Abstract 460P
Background
Reduced lung cancer incidence was observed after the use of metformin. However, previous reports from observational study can be biased by confounders, inverse causality and so on, keeping the causality between observed decreased lung cancer risk and metformin use uncertain. Mendelian randomization (MR) analysis is a novel approach for the estimation of causality, eliminating the effect of confounders by using single-nucleotide polymorphisms (SNPs) as instrument variables. Growth Differentiation Factor 15 (GDF 15) is a robust biomarker of metformin use. To verify the potential preventive effect of metformin on lung cancer, we aimed to assess the causality, using SNPs of GDP 15.
Methods
We utilized the genome-wide association study (GWAS) summary data of GDF 15 and lung cancer. Two-sample MR was used to investigate the causality. In detail, Inverse-Variance Weighted, MR-Egger and Weighted Median methods were conducted. Single SNP analysis and leave-one-out analysis were performed to assess whether the result was driven by a single SNP. We also conducted the MR-Egger regression to evaluate the pleiotropy.
Results
The result of this study did not support a causality between metformin use and lung cancer incidence (OR = 0.988, 95% CI = 0.914-1.069, P-value = 0.768), which was not driven by single SNP. (Table) Directional horizontal pleiotropy did not seem to exist in the MR-Egger regression (intercept β = −0.02, P = 0.69).

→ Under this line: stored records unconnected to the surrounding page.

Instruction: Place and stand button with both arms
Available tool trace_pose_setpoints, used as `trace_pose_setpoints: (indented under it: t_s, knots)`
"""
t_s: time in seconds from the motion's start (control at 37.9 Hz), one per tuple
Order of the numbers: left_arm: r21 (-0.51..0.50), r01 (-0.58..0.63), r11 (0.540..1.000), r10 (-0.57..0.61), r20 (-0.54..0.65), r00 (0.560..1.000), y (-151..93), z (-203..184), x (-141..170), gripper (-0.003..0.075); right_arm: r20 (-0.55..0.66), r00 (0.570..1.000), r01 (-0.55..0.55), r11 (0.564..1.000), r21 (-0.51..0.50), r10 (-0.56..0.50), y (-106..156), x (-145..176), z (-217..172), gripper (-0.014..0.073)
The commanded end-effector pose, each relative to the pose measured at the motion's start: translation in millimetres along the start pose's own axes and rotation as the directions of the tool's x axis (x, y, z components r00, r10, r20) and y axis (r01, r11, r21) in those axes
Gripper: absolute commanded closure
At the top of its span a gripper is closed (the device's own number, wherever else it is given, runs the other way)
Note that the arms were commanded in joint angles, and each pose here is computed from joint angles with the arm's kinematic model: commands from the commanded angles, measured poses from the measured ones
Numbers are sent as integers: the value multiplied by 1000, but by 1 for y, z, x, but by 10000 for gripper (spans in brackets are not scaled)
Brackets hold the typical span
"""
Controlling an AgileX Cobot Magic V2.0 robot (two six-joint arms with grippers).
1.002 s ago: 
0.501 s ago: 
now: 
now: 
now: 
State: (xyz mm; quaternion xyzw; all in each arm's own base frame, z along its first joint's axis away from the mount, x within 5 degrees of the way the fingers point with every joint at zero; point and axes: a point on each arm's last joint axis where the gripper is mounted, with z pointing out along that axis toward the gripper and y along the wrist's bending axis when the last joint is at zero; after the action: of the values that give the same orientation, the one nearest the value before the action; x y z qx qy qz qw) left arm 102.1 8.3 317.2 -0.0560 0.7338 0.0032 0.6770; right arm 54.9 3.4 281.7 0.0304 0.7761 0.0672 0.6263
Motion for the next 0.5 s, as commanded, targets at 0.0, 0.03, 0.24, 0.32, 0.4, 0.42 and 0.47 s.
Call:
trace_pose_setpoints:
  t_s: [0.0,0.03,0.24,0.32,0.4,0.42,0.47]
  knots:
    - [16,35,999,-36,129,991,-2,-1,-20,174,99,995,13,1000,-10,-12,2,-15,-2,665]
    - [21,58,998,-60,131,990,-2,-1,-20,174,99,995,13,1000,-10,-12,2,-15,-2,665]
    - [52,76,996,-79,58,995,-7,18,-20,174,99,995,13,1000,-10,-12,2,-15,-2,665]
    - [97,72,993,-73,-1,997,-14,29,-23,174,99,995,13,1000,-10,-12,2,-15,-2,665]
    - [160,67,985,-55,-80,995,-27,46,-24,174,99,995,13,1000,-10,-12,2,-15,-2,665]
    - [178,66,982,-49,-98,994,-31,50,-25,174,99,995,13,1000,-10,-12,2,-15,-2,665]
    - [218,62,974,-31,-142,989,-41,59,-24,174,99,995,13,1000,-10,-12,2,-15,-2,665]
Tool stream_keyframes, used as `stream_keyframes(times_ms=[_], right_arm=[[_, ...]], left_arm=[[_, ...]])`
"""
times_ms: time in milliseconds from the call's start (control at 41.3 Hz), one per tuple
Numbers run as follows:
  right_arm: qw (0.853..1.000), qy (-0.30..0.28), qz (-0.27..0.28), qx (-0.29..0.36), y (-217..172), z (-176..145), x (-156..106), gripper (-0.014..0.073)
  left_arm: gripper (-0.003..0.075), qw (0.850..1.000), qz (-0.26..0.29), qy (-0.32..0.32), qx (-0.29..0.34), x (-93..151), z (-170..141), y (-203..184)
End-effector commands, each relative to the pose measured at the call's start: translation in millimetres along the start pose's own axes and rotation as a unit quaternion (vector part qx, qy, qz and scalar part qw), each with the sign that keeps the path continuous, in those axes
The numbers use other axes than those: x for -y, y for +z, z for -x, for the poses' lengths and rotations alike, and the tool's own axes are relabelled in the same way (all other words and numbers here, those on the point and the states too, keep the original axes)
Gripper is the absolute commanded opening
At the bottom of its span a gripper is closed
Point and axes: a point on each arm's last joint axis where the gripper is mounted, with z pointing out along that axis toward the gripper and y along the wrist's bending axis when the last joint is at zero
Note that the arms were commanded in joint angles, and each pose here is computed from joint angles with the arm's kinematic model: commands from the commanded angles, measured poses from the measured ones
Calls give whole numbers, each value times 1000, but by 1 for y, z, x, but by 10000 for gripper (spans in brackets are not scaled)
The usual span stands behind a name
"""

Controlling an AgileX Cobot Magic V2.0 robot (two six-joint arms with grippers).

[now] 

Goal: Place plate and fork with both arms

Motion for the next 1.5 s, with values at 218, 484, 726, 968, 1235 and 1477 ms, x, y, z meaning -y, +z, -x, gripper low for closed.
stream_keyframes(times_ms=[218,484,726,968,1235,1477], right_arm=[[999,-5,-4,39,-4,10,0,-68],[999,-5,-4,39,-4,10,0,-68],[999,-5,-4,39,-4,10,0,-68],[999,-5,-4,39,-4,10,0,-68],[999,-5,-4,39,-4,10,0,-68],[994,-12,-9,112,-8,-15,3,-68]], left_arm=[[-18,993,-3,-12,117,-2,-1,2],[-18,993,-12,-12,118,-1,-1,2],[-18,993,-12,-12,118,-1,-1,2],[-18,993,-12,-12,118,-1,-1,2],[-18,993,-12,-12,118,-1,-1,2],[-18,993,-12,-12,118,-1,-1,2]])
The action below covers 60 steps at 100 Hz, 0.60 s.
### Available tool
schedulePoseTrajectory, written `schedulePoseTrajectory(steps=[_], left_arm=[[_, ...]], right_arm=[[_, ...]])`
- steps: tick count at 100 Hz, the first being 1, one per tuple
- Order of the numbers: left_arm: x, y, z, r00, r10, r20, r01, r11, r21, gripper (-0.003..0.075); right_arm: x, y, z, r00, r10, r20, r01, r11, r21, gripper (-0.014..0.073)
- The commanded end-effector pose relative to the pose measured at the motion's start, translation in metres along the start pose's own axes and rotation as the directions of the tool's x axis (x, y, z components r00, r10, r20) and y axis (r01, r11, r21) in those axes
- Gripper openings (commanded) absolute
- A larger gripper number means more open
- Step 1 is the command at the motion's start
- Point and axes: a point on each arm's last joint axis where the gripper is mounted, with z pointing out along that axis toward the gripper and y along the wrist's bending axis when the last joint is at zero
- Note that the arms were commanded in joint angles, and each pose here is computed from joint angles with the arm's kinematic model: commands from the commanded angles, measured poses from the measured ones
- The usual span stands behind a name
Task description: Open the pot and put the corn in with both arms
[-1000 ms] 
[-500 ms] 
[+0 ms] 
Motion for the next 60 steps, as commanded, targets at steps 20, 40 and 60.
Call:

Table: 460P Mendelian randomization estimates of the causality between metformin utilization and lung CaExpo
Exposure | Outcome | Inverse variance weighted | MR Egger | Weighted median | |||
---|---|---|---|---|---|---|---|
OR# (95%CI*) | P-value | OR# (95%CI*) | P-value | OR# (95%CI*) | P-value | ||
Metformin Utilization | Lung Cancer | 0.988 (0.914-1.069) | 0.768 | 1.049 (0.797-1.381) | 0.754 | 0.982 (0.894-1.079) | 0.705 |
Odds ratio.
*Confidence interval.
Conclusions
This study indicated no causality between metformin and lung cancer. The potential use of metformin in lung cancer prevention need further verification in randomized controlled trials. Further studies are warranted to investigate the shared and modifiable risk factors of metformin use and lung cancer contributing to the observed reverse association, which will be beneficial to the control of lung cancer incidence.
Clinical trial identification
Editorial acknowledgement
Legal entity responsible for the study
The authors.
Funding
National Key R&D Program of China (2016YFC0905500, 2016YFC0905503); Science and Technology Program of Guangdong (2017B020227001); Science and Technology Program of Guangzhou (201704020072).
Disclosure
All authors have declared no conflicts of interest.